LOGAN SQUARE — Construction crews this week tore down the historic Weyland Building's facade to make way for the apartment project at 1968-70 N. Milwaukee Ave. — despite the developer's commitment to preserve the building back in November.
But concerned neighbors and preservationists needn't worry, the developer said.
The developer behind the project, Clacyo, is having crews take apart all of the limestone pieces and the cornices in order to reuse them.
The Weyland Building was built in 1907. [Google Maps]
After discovering a host of structural and foundational issues with the facade, the developer requested a change from the city earlier this month. Instead of keeping the facade intact and building around it, the developer asked the city for permission to dismantle the facade and then rebuild it.
The painstaking disassembly process includes digitally scanning, measuring and numbering each piece of facade, according to Alan Schachtman, principal at Clayco.
The developer argued that this way the facade would look better and be more sound in the end.
"The re-assembled facade will certainly look better than what was there before, as the facade had been patched in various places with disparate materials," Schachtman said in an email.
Still, preservationists like Andrew Schneider, president of Logan Square Preservation, cast a wary eye.
"I don't like to see these kinds of changes because it's easier for the facade to be damaged coming down," Schneider said.

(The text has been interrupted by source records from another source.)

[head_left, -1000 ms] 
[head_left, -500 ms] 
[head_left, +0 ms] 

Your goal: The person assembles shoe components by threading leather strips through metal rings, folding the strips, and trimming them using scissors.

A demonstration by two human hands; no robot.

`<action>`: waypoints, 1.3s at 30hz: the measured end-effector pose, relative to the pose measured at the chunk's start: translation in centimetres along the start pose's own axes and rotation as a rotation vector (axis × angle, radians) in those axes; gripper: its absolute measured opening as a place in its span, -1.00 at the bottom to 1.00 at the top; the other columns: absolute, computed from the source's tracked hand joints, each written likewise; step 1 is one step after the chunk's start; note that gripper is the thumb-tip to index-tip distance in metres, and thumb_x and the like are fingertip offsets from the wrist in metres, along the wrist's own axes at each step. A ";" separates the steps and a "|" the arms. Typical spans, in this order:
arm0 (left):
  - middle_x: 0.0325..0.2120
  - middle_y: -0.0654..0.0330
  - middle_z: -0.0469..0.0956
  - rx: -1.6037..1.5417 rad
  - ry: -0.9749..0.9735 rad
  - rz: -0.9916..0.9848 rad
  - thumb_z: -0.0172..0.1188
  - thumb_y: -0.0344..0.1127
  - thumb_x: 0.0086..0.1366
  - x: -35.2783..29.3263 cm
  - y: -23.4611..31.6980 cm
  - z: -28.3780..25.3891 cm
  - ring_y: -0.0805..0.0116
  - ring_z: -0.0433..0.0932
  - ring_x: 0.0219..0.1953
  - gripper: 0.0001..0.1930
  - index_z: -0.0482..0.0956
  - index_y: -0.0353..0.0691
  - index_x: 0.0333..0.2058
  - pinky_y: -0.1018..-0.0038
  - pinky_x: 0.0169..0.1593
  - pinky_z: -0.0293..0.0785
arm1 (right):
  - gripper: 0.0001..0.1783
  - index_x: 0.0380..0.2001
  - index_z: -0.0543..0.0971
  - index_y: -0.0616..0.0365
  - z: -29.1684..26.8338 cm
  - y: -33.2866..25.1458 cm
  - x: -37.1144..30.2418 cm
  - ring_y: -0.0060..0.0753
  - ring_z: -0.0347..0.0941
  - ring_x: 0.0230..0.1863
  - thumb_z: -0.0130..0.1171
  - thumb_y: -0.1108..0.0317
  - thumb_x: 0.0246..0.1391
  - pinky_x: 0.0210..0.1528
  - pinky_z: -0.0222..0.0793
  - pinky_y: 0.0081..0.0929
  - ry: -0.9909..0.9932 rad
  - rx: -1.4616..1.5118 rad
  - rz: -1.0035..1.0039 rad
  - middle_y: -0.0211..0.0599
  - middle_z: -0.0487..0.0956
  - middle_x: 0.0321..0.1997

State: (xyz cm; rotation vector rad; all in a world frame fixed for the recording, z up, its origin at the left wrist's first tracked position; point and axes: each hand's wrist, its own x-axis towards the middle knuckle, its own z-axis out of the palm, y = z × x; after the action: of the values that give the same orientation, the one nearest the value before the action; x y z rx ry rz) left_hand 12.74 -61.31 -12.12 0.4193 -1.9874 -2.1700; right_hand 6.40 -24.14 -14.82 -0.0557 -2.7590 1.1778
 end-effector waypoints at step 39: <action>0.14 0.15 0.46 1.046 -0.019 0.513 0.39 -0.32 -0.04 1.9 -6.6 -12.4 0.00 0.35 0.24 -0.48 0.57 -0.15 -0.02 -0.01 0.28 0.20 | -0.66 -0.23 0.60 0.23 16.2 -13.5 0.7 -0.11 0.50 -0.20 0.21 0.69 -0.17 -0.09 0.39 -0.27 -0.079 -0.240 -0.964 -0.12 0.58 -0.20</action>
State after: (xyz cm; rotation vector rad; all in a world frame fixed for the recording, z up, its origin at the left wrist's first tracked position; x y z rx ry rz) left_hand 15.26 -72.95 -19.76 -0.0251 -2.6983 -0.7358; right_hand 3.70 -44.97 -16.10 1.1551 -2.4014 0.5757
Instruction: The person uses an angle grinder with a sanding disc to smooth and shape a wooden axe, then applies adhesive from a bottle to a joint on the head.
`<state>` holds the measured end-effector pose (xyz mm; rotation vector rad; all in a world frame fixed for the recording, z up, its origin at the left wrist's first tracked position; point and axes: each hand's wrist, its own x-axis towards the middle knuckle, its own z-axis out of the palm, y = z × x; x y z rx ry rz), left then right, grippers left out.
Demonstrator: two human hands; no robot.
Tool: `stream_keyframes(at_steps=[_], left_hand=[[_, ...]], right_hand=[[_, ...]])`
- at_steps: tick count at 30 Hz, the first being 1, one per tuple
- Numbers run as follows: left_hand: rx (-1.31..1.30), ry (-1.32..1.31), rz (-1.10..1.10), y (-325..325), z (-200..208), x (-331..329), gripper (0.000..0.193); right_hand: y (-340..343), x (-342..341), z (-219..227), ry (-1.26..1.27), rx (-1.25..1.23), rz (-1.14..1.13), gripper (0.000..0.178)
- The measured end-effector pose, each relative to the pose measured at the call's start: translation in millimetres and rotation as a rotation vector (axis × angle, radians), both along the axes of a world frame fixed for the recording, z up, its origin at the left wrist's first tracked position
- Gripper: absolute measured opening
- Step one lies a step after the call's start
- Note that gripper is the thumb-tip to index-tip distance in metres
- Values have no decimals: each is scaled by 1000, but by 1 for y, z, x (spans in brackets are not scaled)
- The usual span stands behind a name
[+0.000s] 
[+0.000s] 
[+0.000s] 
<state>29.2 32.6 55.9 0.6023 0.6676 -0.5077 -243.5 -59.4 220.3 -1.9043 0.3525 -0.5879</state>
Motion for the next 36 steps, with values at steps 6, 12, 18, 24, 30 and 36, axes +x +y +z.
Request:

Yet Schachtman said he can "assure" any skeptics that a rebuilt version of the facade will be incorporated into the design, which is required under a city agreement.
In an email, Brittany Burke, director of communications for CRG — the real estate arm of Clayco that's overseeing the project — emphasized that the building is "not historic."
"It is not on the City’s historic register and it is not orange rated. However, it is a really old building with a façade the neighborhood group wanted to save. We’re glad to do that," Burke wrote.
Built in 1907, the Weyland Building was never landmarked, but preservationists said it was worth saving for a number of reasons, the main one being that it was designed by architect John Ahlshlager.
Ahlshalger designed several buildings that have since been landmarked, including the Logan Theatre and Schulze Bakery in Washington Park.
Ahead of the city approval process, Logan Square Preservation launched a petition to save the Weyland Building from demolition, which gained nearly 600 signatures.
The development calls for an eight-story building offering 132 apartments.